* **WORK TASK**:
Go through the data below and copy each line that includes "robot".

* **RECORDS FOR THE TASK**:
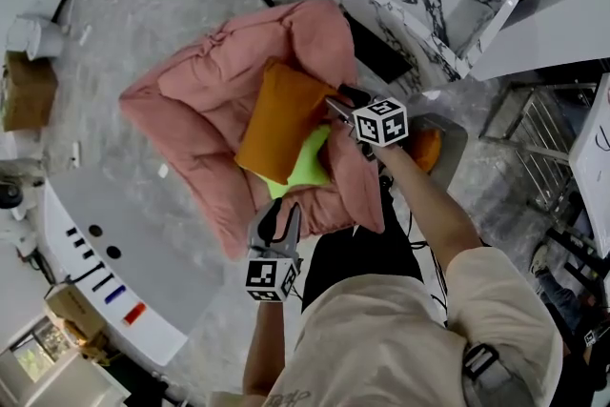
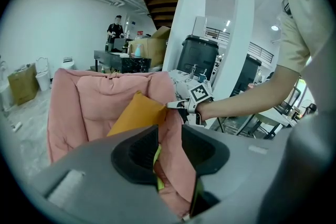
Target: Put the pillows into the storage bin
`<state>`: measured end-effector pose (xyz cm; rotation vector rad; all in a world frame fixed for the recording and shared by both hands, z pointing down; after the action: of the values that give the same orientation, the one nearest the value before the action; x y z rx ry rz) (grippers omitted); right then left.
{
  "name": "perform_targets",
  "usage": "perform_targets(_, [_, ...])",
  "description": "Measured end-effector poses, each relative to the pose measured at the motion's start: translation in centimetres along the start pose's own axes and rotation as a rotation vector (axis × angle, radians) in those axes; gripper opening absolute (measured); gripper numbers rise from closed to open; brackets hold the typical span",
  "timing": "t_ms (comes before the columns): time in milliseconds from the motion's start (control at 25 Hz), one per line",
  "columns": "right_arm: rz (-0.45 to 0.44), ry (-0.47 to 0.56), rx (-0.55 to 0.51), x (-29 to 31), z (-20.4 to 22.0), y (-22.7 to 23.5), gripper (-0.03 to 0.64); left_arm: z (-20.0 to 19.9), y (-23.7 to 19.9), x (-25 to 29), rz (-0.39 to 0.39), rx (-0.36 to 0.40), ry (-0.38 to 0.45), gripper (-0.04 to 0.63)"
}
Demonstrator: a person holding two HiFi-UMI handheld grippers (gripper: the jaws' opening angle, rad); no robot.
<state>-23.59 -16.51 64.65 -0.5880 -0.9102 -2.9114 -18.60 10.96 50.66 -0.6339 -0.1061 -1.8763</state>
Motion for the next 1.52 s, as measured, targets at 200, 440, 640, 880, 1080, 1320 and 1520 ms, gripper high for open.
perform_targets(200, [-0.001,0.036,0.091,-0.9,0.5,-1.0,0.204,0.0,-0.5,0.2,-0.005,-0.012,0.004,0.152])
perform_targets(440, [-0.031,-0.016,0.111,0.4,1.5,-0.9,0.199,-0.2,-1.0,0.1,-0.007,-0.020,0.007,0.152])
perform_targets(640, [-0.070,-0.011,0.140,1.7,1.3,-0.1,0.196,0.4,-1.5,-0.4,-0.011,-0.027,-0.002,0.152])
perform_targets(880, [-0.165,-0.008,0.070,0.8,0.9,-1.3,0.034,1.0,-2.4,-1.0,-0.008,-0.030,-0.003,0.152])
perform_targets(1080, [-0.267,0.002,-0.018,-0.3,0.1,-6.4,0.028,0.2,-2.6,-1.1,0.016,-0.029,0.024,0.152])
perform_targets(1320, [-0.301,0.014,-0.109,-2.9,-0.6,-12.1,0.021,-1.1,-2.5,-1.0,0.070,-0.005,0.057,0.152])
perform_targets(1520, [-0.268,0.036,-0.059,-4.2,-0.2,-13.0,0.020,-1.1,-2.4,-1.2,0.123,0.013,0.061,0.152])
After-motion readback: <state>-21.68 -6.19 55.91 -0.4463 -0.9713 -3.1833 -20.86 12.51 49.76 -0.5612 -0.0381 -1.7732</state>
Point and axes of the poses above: the fingertips, and each gripper's own axes: x forward along the fingers, y to its right, z out of its underside, the point moved 4 cm from there along -x, backward along the fingers, and after that the axes turned 8 degrees about y, right-handed, at the moved point
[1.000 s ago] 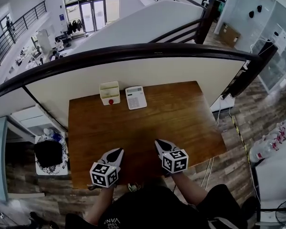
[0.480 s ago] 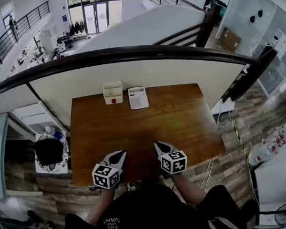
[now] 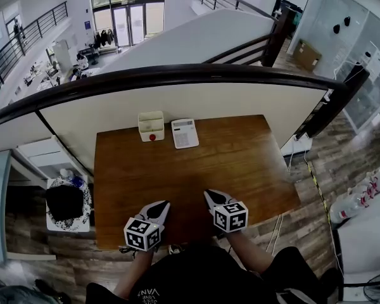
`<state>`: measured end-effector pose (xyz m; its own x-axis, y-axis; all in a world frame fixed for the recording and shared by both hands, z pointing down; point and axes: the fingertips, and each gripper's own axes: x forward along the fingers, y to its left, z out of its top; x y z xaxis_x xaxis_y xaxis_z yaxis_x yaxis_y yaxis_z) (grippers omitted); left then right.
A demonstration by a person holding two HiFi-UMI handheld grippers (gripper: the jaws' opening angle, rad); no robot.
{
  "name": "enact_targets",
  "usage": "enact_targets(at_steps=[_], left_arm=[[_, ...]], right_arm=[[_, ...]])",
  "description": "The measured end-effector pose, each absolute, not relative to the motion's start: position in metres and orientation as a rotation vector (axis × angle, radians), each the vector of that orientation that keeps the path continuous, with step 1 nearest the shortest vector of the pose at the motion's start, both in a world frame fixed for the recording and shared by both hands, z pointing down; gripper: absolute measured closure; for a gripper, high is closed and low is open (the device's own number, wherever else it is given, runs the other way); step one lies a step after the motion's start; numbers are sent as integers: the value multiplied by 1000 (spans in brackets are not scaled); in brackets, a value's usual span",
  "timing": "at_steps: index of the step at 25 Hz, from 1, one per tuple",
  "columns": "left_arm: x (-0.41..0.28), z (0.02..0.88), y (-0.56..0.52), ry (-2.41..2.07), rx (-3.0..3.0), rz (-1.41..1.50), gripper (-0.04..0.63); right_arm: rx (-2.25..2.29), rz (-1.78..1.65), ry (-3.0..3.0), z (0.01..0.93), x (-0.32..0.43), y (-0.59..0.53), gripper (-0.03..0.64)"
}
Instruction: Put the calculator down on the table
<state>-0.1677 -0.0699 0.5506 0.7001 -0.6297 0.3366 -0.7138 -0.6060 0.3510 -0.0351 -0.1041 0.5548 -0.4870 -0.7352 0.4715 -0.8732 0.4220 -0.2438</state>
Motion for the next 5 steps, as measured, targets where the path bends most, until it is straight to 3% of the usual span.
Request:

* **ANSWER SECTION**:
Demonstrator: a person holding two HiFi-UMI handheld grippers (gripper: the jaws' opening angle, rad); no robot.
A demonstration by a person holding two HiFi-UMI handheld grippers (gripper: the jaws' opening angle, rad); no robot.

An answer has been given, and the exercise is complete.